(About this task)
Copy each line of the records that includes "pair".

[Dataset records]
· · · ·

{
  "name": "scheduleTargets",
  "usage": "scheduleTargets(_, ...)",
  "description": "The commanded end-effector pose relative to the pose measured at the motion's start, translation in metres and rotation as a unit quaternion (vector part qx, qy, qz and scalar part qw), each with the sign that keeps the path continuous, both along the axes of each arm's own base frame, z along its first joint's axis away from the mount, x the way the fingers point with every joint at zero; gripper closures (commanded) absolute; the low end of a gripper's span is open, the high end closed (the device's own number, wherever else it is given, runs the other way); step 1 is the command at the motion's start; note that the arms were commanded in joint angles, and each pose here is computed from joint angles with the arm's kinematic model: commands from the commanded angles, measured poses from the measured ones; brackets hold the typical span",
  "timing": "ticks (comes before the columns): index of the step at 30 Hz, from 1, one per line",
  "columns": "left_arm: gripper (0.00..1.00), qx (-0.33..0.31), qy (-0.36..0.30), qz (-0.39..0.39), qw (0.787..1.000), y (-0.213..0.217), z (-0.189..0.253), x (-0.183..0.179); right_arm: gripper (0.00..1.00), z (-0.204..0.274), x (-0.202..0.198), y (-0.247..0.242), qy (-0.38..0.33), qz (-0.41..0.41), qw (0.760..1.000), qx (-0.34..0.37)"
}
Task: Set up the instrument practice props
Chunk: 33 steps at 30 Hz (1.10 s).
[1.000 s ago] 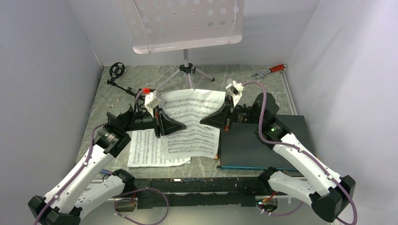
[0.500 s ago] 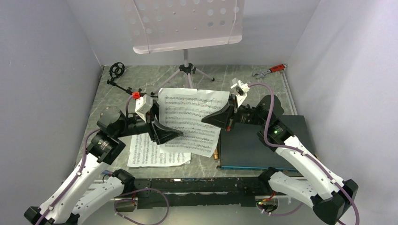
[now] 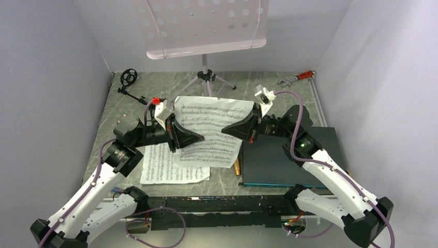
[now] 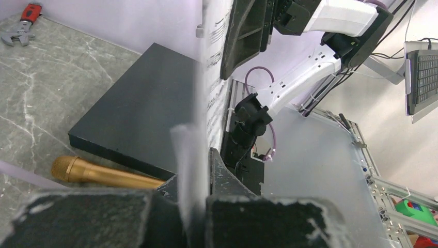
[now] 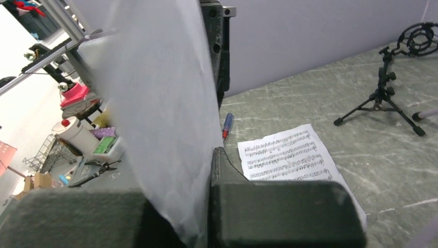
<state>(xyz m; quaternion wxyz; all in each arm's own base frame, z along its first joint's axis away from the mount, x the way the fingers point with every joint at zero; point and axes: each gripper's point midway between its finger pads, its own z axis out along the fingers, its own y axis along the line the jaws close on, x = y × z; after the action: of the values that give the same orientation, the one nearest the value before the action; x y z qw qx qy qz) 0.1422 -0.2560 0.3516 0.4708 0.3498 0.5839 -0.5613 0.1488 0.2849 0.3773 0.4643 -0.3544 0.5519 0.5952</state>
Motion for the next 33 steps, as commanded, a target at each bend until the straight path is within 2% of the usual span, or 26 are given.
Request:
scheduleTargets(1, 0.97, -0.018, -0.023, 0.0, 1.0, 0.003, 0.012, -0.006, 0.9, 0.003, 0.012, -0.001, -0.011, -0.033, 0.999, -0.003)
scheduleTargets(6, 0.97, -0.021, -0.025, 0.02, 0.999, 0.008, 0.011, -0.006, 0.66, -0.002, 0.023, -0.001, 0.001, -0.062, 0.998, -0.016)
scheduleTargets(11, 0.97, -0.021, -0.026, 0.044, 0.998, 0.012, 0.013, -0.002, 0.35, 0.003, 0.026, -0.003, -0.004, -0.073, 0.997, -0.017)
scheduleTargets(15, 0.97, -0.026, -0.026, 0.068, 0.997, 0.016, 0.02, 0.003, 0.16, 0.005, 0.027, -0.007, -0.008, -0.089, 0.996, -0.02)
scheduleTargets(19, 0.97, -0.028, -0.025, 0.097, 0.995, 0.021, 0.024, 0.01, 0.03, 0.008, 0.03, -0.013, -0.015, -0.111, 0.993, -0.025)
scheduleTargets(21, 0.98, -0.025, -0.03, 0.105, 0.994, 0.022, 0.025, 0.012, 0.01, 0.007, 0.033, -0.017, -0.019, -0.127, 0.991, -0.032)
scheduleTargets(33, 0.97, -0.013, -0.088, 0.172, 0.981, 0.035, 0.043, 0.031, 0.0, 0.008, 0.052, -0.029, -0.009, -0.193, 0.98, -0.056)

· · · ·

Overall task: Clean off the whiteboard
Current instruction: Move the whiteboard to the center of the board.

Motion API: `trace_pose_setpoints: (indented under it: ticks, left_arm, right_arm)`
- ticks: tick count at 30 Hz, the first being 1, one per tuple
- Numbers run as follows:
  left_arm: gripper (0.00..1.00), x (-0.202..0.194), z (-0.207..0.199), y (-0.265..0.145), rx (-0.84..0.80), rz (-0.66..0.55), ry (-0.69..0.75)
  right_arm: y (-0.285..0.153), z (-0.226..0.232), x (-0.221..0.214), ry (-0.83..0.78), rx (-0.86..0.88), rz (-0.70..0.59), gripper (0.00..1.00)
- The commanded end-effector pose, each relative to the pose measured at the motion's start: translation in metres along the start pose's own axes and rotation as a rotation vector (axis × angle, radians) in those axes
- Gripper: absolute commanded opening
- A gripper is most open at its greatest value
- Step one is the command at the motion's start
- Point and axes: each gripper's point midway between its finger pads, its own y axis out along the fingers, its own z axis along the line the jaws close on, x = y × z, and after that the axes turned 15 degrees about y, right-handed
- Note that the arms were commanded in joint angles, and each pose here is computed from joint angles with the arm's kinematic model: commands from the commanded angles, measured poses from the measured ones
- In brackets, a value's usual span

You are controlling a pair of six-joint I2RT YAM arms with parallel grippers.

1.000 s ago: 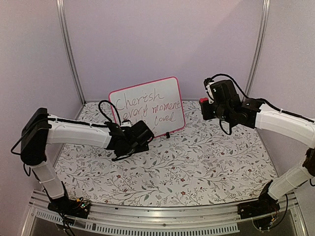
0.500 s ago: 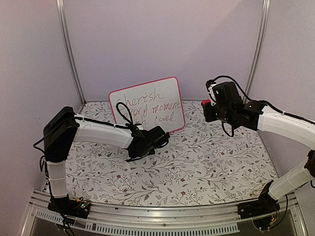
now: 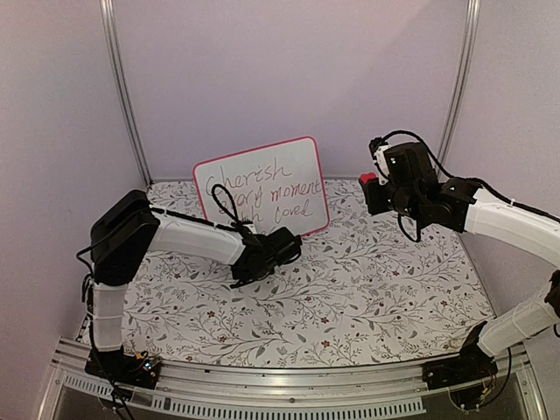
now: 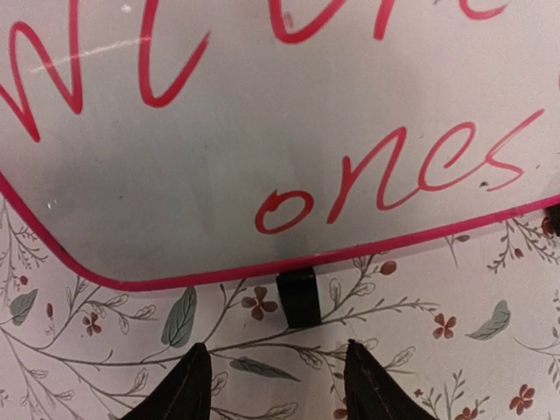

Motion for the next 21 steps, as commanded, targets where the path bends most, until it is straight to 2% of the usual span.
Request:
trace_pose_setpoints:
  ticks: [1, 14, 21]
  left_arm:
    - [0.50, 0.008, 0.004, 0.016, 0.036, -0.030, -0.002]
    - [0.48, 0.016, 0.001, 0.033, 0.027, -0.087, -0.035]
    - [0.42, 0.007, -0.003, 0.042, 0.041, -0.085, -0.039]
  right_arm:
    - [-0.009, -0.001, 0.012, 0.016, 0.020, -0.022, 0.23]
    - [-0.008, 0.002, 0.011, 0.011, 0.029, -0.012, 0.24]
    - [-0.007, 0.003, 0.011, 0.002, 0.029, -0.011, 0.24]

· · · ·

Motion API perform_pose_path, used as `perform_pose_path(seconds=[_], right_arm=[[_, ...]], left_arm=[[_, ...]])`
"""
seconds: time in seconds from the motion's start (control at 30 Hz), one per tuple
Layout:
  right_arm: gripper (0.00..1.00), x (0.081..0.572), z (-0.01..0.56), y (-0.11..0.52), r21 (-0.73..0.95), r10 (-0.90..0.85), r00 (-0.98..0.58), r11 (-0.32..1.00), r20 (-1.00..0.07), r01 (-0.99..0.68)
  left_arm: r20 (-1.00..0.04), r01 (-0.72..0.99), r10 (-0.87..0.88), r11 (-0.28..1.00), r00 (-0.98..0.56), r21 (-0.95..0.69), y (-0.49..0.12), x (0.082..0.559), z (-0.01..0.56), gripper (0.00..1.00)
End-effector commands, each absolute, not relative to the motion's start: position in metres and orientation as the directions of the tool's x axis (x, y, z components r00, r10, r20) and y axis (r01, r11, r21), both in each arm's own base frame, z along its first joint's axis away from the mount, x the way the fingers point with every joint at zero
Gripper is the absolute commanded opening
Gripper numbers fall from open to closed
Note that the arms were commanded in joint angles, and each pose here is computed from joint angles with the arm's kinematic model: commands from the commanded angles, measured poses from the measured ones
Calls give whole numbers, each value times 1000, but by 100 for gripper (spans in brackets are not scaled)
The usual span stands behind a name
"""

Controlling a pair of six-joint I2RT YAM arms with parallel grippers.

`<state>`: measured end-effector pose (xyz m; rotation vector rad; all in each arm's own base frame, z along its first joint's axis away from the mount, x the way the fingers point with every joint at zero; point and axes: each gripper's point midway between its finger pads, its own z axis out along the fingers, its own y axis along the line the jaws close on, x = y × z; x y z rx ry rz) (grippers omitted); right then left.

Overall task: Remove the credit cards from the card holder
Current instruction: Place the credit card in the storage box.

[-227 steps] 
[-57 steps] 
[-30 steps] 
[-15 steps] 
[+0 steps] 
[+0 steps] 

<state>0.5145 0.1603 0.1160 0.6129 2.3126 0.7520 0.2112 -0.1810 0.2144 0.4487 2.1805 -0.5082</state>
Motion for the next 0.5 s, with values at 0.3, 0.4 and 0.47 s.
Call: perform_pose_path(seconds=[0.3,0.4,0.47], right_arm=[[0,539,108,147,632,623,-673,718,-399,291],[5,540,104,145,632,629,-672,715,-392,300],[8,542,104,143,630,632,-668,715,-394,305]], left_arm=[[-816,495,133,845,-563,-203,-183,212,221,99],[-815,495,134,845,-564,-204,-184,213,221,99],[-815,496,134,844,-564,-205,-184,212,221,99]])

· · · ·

(Result of this exercise)
You are controlling a pair of six-joint I2RT YAM arms with parallel grippers.
Controlling a pair of six-joint I2RT YAM arms with parallel grippers.

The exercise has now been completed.